The second is what gets me as a kinesiologist.  If a wheelchair helps a person get through their activities of daily living and maybe even gives them a chance to find joyful (and, dare I say, pain-free or pain-reduced) movement, then USE THE CHAIR!  If a cane allows a person to walk for longer distance, then USE THE CANE!  If your built environment is inaccessible to you with a manual wheelchair, the USE THE SCOOTER (or power chair or whatever else).  Being able to be part of a community, to be as independent as possible, and to be happy are all components of being a healthy person

There are so many people in the disability community that are so caught up in the obesi-panic or are trying to make an artificial delineation between who counts as abled and who counts as disabled....this needs to stop.  Now.  There are so many people in the supposed scientific community that are spouting fat stigma messages that are just contributing to the mental unwellness of fat people (and honestly, creating a panic within disability communities to try to keep disabled kids from getting The Fat).

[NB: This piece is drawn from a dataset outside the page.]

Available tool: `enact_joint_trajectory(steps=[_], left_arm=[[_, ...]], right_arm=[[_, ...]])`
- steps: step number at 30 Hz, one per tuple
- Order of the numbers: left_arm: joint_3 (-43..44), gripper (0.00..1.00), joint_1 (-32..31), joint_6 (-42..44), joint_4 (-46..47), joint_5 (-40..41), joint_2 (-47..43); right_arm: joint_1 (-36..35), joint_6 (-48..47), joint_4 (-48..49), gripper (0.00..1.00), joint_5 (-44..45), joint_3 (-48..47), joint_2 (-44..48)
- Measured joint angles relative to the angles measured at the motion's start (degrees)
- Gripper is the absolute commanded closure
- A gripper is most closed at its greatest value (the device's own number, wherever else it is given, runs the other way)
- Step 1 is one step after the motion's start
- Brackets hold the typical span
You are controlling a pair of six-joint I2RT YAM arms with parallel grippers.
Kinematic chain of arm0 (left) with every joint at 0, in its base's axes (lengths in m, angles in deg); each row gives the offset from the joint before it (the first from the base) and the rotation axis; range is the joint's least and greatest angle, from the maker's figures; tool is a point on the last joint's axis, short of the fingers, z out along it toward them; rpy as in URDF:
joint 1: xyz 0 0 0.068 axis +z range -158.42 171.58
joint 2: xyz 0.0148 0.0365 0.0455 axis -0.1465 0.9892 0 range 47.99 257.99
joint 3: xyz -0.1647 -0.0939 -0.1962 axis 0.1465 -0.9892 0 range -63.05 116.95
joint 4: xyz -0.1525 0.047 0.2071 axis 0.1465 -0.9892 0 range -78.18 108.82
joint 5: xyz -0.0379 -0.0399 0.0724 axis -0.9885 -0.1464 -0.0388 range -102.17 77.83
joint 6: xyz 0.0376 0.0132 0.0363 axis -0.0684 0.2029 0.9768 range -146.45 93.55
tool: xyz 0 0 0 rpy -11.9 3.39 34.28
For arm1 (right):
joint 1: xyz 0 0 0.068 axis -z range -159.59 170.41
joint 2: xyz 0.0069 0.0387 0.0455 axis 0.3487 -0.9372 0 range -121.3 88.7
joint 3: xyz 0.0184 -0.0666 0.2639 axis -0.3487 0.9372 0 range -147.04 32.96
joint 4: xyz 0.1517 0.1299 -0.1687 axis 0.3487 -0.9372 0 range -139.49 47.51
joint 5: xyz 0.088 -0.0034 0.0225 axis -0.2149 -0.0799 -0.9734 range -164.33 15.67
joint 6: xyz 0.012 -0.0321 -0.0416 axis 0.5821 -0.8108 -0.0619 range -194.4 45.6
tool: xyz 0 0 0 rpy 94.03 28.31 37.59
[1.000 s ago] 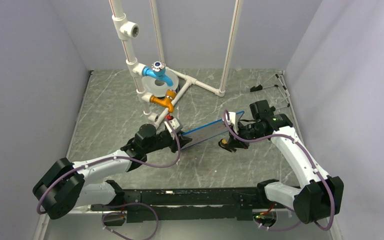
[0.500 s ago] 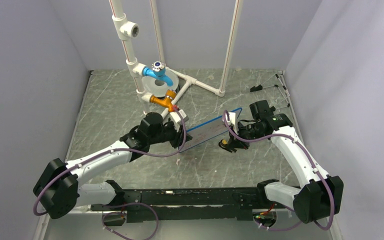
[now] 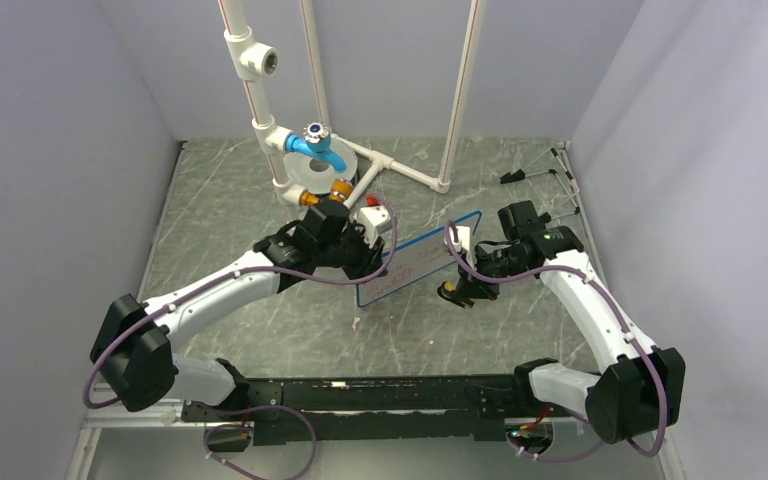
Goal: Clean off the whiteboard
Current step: Adjust the whiteboard at the center of the board.
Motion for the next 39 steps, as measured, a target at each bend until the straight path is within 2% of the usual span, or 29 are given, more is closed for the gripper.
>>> enact_joint_trajectory(steps=[13, 23, 24, 26, 28, 34, 39], left_arm=[[16.7, 0.74, -2.84, 3.93, -15.76, 0.59, 9.44], [28.7, 0.76, -4.96, 5.99, -26.36, 3.96, 18.14], [29.9, 0.78, -5.2, 6.19, -27.32, 4.37, 18.97], [32.02, 0.87, -5.53, 6.73, -28.74, 4.76, 20.59], [33.83, 1.0, -5.6, 7.37, -29.33, 5.35, 21.86], [34.88, 1.0, -5.49, 6.14, -28.7, 3.37, 22.99], [32.96, 1.0, -5.49, 0.24, -23.89, 0.85, 23.3]], right_arm=[[0.0, -0.63, -0.63, 1.0, -1.2, 0.0, -0.17], [0.02, -1.07, -1.16, 1.0, -1.4, 0.0, -0.59], [0.0, -1.11, -1.22, 1.0, -1.44, 0.0, -0.59], [0.0, -1.16, -1.31, 1.0, -1.49, 0.0, -0.59], [0.02, -1.18, -1.44, 1.0, -1.68, 0.0, -0.59], [0.09, -0.57, -0.98, 1.0, -1.95, 0.0, -0.22], [1.36, 3.45, 2.8, 1.0, -0.15, -0.02, 3.1]])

My walking stick from the ren faire
So, glam up your wheels, glitz up your cane, bedazzle your walker, grab your carved walking stick (mine is in the photo to the right that I purchased four years ago at the Carolina Renaissance Festival....it's a medium brown wood with green leather wrapping, brass studs, and runes carved in it vertically with the runes for "strength," "balance," and "journey"...might not be in that exact order), and move your body as joyfully as possible.  If you don't believe me, see this post by Ragen of Dances With Fat about fat people in scooters.  Or her post entitled "Bad Fatties on Escalators--A Rant."